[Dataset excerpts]
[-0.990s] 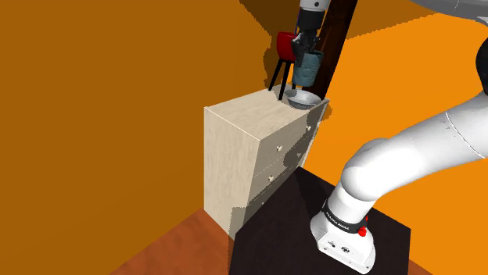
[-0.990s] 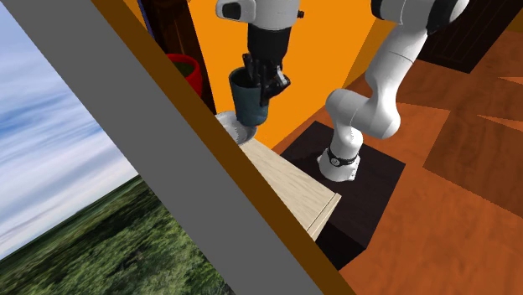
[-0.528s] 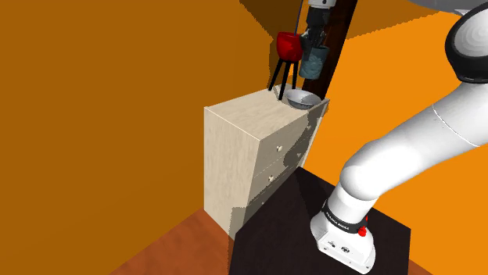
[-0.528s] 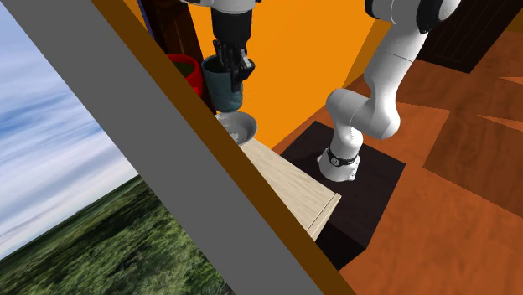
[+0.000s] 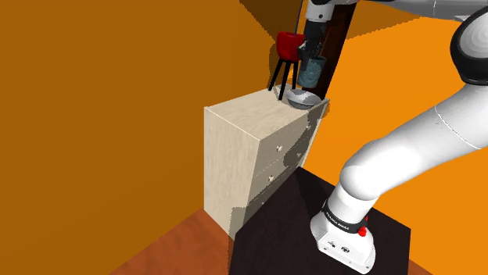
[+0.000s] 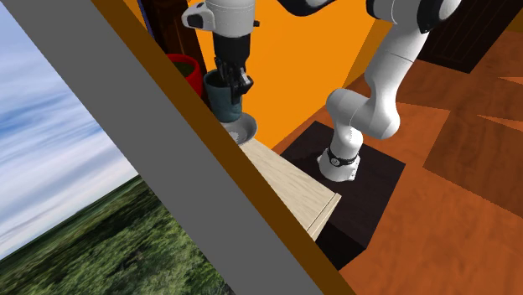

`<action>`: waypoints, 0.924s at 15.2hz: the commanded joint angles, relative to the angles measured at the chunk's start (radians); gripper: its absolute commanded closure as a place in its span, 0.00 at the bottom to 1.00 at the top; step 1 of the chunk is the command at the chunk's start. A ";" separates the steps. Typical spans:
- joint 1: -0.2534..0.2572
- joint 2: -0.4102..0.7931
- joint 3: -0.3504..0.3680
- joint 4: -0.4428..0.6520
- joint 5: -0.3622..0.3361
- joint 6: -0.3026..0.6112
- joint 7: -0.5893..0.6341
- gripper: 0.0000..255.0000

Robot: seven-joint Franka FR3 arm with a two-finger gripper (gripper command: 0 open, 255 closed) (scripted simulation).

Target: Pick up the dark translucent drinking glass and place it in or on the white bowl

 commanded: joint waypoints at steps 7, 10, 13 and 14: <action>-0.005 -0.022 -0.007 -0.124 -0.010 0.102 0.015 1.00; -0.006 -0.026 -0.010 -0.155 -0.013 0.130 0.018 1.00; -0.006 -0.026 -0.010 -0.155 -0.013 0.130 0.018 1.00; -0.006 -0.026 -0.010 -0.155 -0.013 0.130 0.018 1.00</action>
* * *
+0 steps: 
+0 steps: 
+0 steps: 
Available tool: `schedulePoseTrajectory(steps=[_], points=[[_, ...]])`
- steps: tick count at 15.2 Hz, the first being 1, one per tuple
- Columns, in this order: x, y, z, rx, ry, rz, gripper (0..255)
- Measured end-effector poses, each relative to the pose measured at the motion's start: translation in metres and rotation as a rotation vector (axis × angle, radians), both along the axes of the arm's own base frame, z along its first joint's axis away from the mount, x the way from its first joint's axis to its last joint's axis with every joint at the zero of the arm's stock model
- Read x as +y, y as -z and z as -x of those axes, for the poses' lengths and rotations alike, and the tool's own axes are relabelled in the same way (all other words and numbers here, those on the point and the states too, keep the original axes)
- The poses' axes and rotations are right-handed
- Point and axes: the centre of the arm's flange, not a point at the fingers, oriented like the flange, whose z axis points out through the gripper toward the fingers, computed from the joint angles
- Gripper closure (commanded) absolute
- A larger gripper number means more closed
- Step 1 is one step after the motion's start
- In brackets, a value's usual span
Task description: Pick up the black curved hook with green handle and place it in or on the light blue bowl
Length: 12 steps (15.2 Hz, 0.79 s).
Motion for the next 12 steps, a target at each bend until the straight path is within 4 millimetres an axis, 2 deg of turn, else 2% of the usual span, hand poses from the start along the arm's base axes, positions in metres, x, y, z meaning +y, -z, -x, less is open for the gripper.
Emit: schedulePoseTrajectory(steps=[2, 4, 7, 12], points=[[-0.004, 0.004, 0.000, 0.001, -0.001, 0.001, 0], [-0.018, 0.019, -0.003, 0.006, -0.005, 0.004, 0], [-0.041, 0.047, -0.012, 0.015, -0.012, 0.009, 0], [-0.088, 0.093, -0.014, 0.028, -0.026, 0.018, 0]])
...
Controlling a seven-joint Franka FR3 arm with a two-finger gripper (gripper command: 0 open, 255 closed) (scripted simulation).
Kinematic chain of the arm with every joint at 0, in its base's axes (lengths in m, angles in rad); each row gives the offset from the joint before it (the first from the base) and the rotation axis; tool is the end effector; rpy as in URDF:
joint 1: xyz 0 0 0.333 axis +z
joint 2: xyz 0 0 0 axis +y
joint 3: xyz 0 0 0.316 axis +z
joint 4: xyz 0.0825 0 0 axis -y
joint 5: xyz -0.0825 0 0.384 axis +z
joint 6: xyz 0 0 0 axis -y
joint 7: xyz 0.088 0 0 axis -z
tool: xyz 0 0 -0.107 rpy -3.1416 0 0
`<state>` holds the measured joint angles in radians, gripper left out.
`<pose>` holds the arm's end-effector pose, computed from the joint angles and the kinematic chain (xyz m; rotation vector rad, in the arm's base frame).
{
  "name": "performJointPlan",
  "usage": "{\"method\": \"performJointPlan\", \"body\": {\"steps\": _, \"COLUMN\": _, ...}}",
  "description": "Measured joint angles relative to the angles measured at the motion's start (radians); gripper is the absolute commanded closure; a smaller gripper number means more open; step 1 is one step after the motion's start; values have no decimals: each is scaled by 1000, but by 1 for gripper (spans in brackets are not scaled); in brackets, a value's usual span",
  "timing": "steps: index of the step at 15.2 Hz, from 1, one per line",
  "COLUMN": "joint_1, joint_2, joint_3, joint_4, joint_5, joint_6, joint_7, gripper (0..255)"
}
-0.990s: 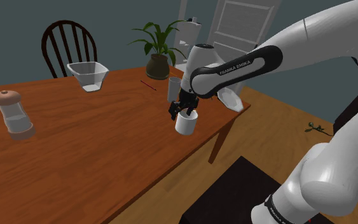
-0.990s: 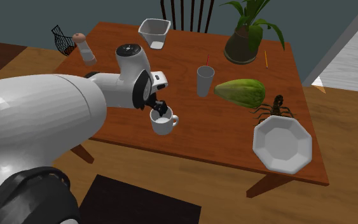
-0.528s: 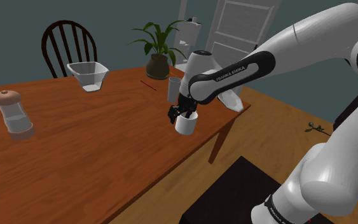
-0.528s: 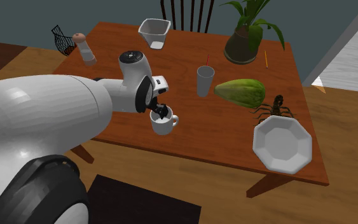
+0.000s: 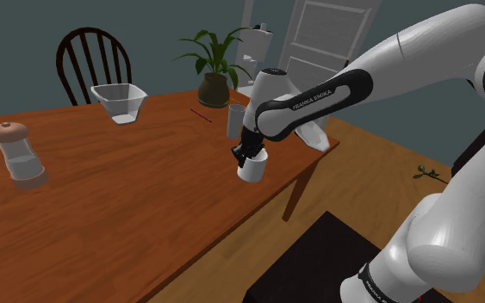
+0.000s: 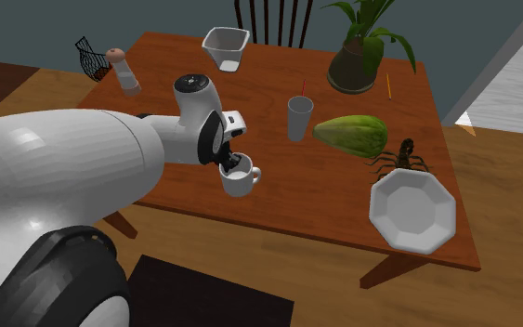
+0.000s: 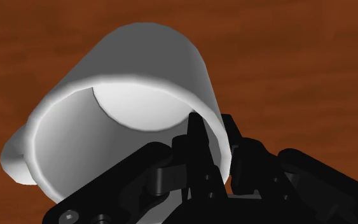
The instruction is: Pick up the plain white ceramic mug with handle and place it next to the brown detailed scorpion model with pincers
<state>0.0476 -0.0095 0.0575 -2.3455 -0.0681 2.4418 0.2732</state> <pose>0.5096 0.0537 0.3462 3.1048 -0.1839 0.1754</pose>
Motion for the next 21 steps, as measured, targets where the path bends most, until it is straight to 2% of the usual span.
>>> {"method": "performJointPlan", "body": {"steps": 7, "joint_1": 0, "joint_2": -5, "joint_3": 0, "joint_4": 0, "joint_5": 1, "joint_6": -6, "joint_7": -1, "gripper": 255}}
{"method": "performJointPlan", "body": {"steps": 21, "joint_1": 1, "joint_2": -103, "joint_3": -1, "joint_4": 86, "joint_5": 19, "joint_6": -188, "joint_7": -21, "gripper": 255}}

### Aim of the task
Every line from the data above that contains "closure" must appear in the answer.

### Reply
`<action>`: waypoints, 0.924s at 15.2hz: the commanded joint angles, relative to the angles measured at the chunk's start (radians); gripper: its absolute commanded closure as a place in its span, 0.00 at the bottom to 1.00 at the top; step 1 of the chunk is the command at the chunk's start. A ";" separates the steps. Typical spans:
- Gripper closure (commanded) absolute
  "description": "Measured joint angles relative to the angles measured at the motion's start (radians); gripper is the absolute commanded closure; a smaller gripper number means more open; step 1 is one step after the motion's start; values have no decimals: each is scaled by 1000, but by 1 for gripper (spans in brackets are not scaled); in brackets, a value's usual span",

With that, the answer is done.